Descenso de Cristo I

«¿Quién es éste que viene,
recién atardecido,
cubierto con su sangre
como varón que pisa los racimos?»

El descenso de Cristo a los infiernos es un misterio dentro del misterio. La tradición no abunda en referencias, entre otras está el Credo, donde lo confesamos; aquella homilía antigua del Sábado Santo, preciosa, que narra el encuentro con Adán, y algunas pinturas, entre ellas, la de Fra Angélico, con una nota risueña, un diablo aplastado por una puerta que Cristo echa abajo.

El descenso al Hades, se sabe, era una figura importante en la literatura antigua, la katábasis, y es hermoso pensar que Cristo haya realizado ese mito, como si hubiera sido también profecía, «para que se cumpliera lo dicho». Él era, finalmente, el héroe definitivo. Al oír que, una a una, las puertas antiguas iban levantando los dinteles, al verlo, ¿ellos sí lo habrán reconocido? Es un asunto que se nos escapa y que permanece en la intimidad del tiempo. Para ellos, que no tuvieron la dicha de los sacramentos, guardó aquel encuentro donde se confirmaban y superaban las figuras, y no solo las del pueblo judío.

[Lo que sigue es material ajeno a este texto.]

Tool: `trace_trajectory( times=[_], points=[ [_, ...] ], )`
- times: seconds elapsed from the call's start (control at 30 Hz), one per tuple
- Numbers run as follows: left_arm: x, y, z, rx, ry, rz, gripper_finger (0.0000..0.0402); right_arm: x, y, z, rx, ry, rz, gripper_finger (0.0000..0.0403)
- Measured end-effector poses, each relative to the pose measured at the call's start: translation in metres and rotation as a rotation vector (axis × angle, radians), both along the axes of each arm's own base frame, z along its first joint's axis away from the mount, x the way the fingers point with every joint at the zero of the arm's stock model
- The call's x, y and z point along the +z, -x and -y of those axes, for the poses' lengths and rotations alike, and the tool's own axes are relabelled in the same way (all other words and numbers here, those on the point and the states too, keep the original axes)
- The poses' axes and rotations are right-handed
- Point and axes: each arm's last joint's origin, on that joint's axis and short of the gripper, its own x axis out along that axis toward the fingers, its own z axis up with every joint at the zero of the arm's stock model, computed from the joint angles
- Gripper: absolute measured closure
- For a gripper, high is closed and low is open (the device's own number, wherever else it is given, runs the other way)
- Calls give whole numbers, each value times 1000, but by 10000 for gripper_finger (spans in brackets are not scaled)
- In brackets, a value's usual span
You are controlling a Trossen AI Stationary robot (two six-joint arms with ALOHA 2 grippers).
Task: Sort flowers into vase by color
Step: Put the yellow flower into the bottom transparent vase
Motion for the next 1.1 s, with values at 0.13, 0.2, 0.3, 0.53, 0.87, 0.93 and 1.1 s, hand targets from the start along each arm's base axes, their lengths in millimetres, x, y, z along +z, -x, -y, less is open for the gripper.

Compartiré algunos textos sobre el descenso de Cristo. En este primero, una alusión poética. El poeta ruso Joseph Brodsky se refirió bellamente en su poema Nunc dimitis a la muerte del anciano Simeón luego de conocer al pequeño Jesús. En este fragmento, el anciano desciende aún iluminado por el Niño, como un profeta del inframundo.

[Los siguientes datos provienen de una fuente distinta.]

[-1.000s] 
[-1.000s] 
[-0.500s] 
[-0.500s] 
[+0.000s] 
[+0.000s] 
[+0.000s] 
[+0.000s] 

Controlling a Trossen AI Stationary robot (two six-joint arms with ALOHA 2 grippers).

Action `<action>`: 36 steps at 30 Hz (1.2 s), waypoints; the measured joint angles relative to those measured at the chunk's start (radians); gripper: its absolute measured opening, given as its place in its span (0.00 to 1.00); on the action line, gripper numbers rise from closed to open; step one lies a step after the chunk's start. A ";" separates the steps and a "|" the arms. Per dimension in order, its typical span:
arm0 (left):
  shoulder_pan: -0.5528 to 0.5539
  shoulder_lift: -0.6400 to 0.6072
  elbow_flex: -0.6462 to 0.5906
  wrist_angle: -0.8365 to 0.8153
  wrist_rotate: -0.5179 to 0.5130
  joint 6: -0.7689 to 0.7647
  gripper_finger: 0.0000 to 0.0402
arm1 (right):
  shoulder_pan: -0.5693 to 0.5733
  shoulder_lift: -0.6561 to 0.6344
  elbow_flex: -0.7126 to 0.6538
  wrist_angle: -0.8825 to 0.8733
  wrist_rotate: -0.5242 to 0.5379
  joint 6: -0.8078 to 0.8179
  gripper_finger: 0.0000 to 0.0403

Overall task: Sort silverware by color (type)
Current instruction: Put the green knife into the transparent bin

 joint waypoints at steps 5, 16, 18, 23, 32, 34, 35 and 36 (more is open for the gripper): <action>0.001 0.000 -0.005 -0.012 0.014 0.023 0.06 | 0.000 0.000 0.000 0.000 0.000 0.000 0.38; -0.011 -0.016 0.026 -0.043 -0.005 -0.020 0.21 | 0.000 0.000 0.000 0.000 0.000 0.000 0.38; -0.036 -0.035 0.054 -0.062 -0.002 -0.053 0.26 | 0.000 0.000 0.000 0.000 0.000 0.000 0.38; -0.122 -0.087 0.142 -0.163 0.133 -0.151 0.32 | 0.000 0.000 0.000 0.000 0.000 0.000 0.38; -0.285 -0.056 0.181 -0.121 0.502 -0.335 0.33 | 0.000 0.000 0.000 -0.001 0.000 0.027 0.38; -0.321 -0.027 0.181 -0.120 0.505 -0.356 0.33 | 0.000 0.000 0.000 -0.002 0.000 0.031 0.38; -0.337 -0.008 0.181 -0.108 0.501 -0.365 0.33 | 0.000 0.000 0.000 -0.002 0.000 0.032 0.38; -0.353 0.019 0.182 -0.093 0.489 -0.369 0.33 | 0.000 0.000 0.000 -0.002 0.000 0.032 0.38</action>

La puerta se acercó aún más. El viento agitaba su túnica
y tocaba su frente fresca, mientras el estruendo de la calle,
estallando en vida junto a la puerta del templo,
golpeaba obstinadamente en los oídos del viejo Simeón.

Salió a morir. No fue el fuerte estruendo
de las calles que enfrentó cuando abrió la puerta de par en par,
sino los campos sordos y mudos del reino de la muerte.
Caminó a través de un espacio que ya no era sólido.

El rugido del tiempo se desvaneció en sus oídos.
Y el alma de Simeón sostuvo la forma del Niño,
su corona de plumas ahora envuelta en gloria,
en lo alto, como una antorcha, haciendo retroceder las sombras negras,

para iluminar el camino que conduce al reino de la muerte,
donde nunca antes hasta este momento
ningún hombre había logrado iluminar su camino.
La antorcha del anciano brilló y el camino se hizo más ancho.